■ **Task brief**
Among the entries below, find the line with "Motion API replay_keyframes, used", then quote it and each following line up to and including the line with "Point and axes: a", and nothing else.
^^^^
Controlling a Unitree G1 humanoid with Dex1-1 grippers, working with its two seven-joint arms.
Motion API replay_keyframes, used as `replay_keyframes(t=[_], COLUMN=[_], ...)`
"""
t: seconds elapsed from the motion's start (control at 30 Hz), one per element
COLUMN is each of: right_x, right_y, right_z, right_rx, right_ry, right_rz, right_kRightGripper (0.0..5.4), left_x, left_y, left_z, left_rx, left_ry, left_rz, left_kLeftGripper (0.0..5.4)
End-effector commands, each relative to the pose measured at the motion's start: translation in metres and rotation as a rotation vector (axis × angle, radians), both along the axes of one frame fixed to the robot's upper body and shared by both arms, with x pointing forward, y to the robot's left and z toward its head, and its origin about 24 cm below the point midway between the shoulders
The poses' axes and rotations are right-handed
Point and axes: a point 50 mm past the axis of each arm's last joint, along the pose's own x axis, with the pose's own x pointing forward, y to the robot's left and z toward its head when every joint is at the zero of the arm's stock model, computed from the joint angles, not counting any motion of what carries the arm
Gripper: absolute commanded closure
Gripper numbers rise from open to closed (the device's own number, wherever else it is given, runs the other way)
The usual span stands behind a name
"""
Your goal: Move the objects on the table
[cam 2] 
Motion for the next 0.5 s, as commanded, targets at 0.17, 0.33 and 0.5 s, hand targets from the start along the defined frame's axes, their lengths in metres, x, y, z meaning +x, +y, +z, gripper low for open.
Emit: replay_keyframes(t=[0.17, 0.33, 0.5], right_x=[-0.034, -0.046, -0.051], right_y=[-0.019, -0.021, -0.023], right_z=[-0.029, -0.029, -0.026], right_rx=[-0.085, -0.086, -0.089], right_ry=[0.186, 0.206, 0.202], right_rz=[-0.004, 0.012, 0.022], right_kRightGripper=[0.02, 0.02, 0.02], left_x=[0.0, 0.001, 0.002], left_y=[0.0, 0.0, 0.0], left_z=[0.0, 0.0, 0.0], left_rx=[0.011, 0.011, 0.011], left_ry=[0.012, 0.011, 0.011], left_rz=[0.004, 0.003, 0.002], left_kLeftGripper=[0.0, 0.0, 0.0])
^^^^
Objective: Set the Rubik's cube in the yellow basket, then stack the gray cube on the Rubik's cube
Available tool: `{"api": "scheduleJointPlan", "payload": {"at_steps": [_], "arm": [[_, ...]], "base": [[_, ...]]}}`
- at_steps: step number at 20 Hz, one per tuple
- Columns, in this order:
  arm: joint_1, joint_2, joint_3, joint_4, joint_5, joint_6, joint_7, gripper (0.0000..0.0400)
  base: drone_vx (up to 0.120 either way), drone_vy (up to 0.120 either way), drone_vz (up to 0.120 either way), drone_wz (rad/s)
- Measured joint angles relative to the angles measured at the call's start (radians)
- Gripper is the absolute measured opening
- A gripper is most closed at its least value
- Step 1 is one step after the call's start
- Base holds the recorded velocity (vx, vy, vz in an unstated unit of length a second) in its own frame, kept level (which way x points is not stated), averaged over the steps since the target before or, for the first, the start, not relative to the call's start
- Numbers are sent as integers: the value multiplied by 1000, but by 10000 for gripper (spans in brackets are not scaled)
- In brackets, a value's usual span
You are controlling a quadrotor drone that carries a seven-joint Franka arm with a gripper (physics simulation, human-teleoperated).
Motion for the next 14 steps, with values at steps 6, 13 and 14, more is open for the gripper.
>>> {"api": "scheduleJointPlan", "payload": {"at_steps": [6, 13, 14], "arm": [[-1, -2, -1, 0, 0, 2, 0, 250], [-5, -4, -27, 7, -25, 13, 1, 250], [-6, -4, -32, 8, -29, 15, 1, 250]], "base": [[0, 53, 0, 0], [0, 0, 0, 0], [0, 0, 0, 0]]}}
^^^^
■ **Result**
Motion API replay_keyframes, used as `replay_keyframes(t=[_], COLUMN=[_], ...)`
"""
t: seconds elapsed from the motion's start (control at 30 Hz), one per element
COLUMN is each of: right_x, right_y, right_z, right_rx, right_ry, right_rz, right_kRightGripper (0.0..5.4), left_x, left_y, left_z, left_rx, left_ry, left_rz, left_kLeftGripper (0.0..5.4)
End-effector commands, each relative to the pose measured at the motion's start: translation in metres and rotation as a rotation vector (axis × angle, radians), both along the axes of one frame fixed to the robot's upper body and shared by both arms, with x pointing forward, y to the robot's left and z toward its head, and its origin about 24 cm below the point midway between the shoulders
The poses' axes and rotations are right-handed
Point and axes: a point 50 mm past the axis of each arm's last joint, along the pose's own x axis, with the pose's own x pointing forward, y to the robot's left and z toward its head when every joint is at the zero of the arm's stock model, computed from the joint angles, not counting any motion of what carries the arm

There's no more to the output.